Directions: Retype all of the entries word for word.

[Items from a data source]
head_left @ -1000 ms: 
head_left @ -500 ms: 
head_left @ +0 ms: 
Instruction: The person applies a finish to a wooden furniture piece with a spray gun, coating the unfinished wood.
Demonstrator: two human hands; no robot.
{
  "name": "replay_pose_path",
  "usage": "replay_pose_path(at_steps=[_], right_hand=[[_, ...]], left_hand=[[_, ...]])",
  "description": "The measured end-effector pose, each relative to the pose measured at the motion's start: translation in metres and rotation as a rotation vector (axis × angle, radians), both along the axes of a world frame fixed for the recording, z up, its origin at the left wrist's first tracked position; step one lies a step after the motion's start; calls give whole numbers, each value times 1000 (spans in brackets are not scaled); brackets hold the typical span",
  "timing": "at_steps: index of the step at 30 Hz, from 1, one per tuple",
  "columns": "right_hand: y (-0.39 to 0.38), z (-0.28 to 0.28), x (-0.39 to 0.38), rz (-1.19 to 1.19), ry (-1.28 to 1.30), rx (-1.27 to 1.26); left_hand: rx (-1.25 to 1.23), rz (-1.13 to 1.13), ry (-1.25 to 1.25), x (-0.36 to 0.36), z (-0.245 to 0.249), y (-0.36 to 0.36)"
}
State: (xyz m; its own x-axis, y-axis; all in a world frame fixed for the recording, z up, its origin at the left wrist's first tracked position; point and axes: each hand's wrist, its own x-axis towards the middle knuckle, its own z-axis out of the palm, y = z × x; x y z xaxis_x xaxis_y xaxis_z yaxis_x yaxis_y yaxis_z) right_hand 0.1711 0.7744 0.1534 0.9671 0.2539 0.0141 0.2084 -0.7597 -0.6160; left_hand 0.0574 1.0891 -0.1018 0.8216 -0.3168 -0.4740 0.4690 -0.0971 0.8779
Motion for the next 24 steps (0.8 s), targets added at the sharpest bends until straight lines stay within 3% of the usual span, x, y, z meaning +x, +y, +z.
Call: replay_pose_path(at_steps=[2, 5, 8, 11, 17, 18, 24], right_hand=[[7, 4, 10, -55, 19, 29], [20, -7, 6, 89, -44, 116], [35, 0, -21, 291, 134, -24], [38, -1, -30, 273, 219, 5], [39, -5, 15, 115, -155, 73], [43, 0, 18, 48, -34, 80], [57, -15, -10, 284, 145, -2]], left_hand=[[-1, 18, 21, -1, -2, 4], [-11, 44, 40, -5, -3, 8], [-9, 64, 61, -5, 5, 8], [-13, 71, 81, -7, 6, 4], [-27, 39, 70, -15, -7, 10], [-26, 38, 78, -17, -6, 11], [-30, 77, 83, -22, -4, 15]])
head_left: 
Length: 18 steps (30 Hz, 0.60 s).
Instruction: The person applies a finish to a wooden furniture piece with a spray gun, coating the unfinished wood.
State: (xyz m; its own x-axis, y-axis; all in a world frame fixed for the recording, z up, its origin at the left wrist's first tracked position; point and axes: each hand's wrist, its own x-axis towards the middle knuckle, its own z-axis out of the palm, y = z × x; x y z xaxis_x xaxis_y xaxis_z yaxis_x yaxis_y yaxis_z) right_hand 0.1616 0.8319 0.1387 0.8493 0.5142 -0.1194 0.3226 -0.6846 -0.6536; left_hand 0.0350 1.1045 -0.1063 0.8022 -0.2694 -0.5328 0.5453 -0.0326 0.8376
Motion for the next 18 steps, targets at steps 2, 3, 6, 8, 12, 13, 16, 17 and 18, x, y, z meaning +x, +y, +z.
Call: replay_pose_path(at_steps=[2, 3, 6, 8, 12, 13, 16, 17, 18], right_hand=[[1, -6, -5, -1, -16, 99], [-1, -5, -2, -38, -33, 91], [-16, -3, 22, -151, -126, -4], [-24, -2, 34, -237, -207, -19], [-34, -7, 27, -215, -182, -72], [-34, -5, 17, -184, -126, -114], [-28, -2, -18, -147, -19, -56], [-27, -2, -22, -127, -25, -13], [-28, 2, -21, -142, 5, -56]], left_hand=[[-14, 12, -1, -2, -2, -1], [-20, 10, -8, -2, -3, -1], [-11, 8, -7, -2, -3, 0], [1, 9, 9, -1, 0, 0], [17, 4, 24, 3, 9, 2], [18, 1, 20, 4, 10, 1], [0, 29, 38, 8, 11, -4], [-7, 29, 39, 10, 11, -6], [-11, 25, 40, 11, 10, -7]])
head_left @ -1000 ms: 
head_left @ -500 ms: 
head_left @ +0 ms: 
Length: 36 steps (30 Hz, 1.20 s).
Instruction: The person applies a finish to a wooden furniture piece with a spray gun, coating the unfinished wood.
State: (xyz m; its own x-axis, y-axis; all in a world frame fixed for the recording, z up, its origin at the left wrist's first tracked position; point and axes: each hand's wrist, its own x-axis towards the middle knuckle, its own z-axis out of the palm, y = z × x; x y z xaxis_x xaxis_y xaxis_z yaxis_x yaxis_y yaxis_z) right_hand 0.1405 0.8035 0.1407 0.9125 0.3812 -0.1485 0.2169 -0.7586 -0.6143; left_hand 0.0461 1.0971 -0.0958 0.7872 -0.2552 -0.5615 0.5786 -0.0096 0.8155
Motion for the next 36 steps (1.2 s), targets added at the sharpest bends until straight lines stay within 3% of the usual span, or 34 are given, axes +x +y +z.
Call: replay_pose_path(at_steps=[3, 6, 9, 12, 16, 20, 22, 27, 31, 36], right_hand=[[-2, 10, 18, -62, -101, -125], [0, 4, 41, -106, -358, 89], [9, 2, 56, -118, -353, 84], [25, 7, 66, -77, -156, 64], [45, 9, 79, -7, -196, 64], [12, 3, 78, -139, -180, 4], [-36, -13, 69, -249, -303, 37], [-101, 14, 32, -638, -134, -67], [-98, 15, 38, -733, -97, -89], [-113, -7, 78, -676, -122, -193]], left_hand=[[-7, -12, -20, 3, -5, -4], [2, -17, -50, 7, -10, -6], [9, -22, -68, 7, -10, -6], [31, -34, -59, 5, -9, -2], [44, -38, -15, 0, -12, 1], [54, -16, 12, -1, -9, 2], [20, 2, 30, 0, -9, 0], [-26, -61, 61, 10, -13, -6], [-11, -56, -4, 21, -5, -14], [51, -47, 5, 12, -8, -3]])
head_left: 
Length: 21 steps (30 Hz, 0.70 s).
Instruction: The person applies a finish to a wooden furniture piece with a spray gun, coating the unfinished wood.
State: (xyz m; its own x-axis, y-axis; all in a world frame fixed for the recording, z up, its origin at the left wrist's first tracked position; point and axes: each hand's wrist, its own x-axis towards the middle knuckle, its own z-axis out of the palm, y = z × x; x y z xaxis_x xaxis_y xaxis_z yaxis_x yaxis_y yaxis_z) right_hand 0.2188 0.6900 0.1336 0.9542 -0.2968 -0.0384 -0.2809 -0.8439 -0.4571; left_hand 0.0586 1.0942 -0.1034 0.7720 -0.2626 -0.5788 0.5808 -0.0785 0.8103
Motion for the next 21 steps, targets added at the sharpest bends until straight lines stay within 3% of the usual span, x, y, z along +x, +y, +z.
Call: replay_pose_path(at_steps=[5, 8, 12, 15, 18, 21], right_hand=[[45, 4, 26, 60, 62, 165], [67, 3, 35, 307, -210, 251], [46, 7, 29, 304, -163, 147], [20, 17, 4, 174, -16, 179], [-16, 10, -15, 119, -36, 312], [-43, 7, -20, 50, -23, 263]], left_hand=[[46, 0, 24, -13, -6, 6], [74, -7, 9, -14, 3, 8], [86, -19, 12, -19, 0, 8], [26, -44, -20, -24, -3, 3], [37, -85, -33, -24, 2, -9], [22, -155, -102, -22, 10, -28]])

Response area:
head_left @ -1000 ms: 
head_left @ -500 ms: 
head_left @ +0 ms: 
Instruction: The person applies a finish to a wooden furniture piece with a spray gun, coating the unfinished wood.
Demonstrator: two human hands; no robot.
{
  "name": "replay_pose_path",
  "usage": "replay_pose_path(at_steps=[_], right_hand=[[_, ...]], left_hand=[[_, ...]])",
  "description": "The measured end-effector pose, each relative to the pose measured at the motion's start: translation in metres and rotation as a rotation vector (axis × angle, radians), both along the axes of a world frame fixed for the recording, z up, its origin at the left wrist's first tracked position; step one lies a step after the motion's start; calls give whole numbers, each value times 1000 (spans in brackets are not scaled); brackets hold the typical span",
  "timing": "at_steps: index of the step at 30 Hz, from 1, one per tuple",
  "columns": "right_hand: y (-0.39 to 0.38), z (-0.28 to 0.28), x (-0.39 to 0.38), rz (-1.19 to 1.19), ry (-1.28 to 1.30), rx (-1.27 to 1.26); left_hand: rx (-1.25 to 1.23), rz (-1.13 to 1.13), ry (-1.25 to 1.25), x (-0.36 to 0.36), z (-0.245 to 0.249), y (-0.36 to 0.36)"
}
State: (xyz m; its own x-axis, y-axis; all in a world frame fixed for the recording, z up, its origin at the left wrist's first tracked position; point and axes: each hand's wrist, its own x-axis towards the middle knuckle, its own z-axis out of the palm, y = z × x; x y z xaxis_x xaxis_y xaxis_z yaxis_x yaxis_y yaxis_z) right_hand 0.1711 0.7744 0.1534 0.9671 0.2539 0.0141 0.2084 -0.7597 -0.6160; left_hand 0.0574 1.0891 -0.1018 0.8216 -0.3168 -0.4740 0.4690 -0.0971 0.8779
Motion for the next 24 steps (0.8 s), targets added at the sharpest bends until straight lines stay within 3% of the usual span, x, y, z meaning +x, +y, +z.
Call: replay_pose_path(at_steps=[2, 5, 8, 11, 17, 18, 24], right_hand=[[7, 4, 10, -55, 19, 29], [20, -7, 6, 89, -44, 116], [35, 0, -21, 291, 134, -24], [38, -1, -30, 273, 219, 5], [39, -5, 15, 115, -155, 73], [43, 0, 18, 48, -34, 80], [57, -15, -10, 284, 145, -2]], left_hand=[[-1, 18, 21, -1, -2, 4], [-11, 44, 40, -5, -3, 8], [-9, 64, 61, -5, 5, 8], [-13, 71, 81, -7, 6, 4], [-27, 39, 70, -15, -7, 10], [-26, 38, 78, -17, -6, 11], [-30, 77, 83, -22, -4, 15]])
head_left: 
Length: 18 steps (30 Hz, 0.60 s).
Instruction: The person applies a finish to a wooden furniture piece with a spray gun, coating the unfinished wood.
State: (xyz m; its own x-axis, y-axis; all in a world frame fixed for the recording, z up, its origin at the left wrist's first tracked position; point and axes: each hand's wrist, its own x-axis towards the middle knuckle, its own z-axis out of the palm, y = z × x; x y z xaxis_x xaxis_y xaxis_z yaxis_x yaxis_y yaxis_z) right_hand 0.1616 0.8319 0.1387 0.8493 0.5142 -0.1194 0.3226 -0.6846 -0.6536; left_hand 0.0350 1.1045 -0.1063 0.8022 -0.2694 -0.5328 0.5453 -0.0326 0.8376
Motion for the next 18 steps, targets at steps 2, 3, 6, 8, 12, 13, 16, 17 and 18, x, y, z meaning +x, +y, +z.
Call: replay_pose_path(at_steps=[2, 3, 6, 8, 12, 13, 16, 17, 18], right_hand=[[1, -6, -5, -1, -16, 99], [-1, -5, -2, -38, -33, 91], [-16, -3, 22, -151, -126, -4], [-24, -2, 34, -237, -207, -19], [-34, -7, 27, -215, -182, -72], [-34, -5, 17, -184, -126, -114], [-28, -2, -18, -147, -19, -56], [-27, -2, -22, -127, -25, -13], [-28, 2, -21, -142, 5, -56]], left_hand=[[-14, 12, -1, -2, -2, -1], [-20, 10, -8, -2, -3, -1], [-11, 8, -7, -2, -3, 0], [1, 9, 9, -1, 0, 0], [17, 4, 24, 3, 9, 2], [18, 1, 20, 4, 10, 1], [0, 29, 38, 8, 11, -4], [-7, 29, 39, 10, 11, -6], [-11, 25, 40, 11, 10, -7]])
head_left @ -1000 ms: 
head_left @ -500 ms: 
head_left @ +0 ms: 
Length: 36 steps (30 Hz, 1.20 s).
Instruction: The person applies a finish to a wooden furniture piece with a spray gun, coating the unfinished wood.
State: (xyz m; its own x-axis, y-axis; all in a world frame fixed for the recording, z up, its origin at the left wrist's first tracked position; point and axes: each hand's wrist, its own x-axis towards the middle knuckle, its own z-axis out of the palm, y = z × x; x y z xaxis_x xaxis_y xaxis_z yaxis_x yaxis_y yaxis_z) right_hand 0.1405 0.8035 0.1407 0.9125 0.3812 -0.1485 0.2169 -0.7586 -0.6143; left_hand 0.0461 1.0971 -0.0958 0.7872 -0.2552 -0.5615 0.5786 -0.0096 0.8155
Motion for the next 36 steps (1.2 s), targets added at the sharpest bends until straight lines stay within 3% of the usual span, or 34 are given, axes +x +y +z.
Call: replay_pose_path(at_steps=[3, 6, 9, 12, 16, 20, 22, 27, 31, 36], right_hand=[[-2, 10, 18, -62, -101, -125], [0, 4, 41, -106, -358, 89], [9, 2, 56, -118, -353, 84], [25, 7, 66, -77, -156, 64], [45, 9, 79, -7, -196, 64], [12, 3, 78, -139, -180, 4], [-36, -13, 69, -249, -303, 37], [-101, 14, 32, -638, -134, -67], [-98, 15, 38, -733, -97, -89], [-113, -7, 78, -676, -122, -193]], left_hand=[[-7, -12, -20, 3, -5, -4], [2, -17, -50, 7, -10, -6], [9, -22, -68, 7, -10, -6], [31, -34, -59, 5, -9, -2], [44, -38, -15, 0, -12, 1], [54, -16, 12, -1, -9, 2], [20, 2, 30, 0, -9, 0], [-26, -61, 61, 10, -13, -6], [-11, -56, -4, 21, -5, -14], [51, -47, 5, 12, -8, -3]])
head_left: 
Length: 21 steps (30 Hz, 0.70 s).
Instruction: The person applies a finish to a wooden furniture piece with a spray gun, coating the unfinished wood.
State: (xyz m; its own x-axis, y-axis; all in a world frame fixed for the recording, z up, its origin at the left wrist's first tracked position; point and axes: each hand's wrist, its own x-axis towards the middle knuckle, its own z-axis out of the palm, y = z × x; x y z xaxis_x xaxis_y xaxis_z yaxis_x yaxis_y yaxis_z) right_hand 0.2188 0.6900 0.1336 0.9542 -0.2968 -0.0384 -0.2809 -0.8439 -0.4571; left_hand 0.0586 1.0942 -0.1034 0.7720 -0.2626 -0.5788 0.5808 -0.0785 0.8103
Motion for the next 21 steps, targets added at the sharpest bends until straight lines stay within 3% of the usual span, x, y, z along +x, +y, +z.
Call: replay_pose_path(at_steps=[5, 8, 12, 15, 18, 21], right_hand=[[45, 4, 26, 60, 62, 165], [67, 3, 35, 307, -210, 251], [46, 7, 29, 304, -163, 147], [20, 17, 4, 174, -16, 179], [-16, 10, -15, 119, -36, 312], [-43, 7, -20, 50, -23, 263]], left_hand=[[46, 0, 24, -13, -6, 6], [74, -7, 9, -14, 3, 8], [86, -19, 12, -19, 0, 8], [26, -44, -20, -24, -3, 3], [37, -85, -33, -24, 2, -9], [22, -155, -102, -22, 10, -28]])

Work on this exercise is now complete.